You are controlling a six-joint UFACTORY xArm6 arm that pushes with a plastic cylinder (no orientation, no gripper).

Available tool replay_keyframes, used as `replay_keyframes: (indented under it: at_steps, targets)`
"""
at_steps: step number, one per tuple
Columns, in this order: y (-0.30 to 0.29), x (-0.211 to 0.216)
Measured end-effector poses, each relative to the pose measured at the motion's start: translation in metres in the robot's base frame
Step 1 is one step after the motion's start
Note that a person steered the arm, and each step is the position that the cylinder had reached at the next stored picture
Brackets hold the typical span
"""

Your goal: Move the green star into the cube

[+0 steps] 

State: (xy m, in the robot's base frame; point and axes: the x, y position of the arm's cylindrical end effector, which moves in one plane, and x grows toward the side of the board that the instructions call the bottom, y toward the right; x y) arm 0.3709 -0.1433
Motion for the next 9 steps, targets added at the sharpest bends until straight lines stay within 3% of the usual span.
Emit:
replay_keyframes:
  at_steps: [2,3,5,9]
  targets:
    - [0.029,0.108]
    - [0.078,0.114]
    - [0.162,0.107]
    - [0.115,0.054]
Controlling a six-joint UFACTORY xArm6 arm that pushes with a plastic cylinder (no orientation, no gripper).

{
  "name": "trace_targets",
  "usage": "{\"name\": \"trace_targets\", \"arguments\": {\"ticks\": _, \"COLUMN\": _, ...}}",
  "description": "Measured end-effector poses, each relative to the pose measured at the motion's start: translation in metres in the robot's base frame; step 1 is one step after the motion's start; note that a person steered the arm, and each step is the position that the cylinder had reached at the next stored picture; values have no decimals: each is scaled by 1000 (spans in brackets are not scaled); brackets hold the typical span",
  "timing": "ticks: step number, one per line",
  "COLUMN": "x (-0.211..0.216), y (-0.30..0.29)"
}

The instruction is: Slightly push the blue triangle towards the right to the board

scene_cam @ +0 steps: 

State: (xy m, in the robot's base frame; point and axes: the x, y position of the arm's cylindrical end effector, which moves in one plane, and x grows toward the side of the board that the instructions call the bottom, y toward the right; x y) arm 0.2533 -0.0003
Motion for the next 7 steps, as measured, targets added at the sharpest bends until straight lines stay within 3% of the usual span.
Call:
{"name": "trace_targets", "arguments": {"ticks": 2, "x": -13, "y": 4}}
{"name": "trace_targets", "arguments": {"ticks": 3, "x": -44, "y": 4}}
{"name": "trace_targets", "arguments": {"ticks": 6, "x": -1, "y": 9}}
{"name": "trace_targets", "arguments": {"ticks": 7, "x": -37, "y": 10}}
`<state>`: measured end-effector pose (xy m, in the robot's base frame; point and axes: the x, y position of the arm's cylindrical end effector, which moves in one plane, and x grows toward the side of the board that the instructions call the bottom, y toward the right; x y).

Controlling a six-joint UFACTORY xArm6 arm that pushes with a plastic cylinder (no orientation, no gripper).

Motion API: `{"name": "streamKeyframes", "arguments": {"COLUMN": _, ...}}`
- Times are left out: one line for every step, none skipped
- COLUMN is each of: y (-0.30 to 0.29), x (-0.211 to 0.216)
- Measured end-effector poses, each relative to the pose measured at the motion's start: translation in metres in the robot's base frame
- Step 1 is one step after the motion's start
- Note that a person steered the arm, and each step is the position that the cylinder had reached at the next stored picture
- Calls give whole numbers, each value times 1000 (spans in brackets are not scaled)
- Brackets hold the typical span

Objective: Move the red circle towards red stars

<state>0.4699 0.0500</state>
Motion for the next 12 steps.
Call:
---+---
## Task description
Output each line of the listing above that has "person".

## Exercise output
Note that a person steered the arm, and each step is the position that the cylinder had reached at the next stored picture
  "description": "Measured end-effector poses, each relative to the pose measured at the motion's start: translation in metres in the robot's base frame; step 1 is one step after the motion's start; note that a person steered the arm, and each step is the position that the cylinder had reached at the next stored picture; values have no decimals: each is scaled by 1000 (spans in brackets are not scaled); brackets hold the typical span",
- Note that a person steered the arm, and each step is the position that the cylinder had reached at the next stored picture

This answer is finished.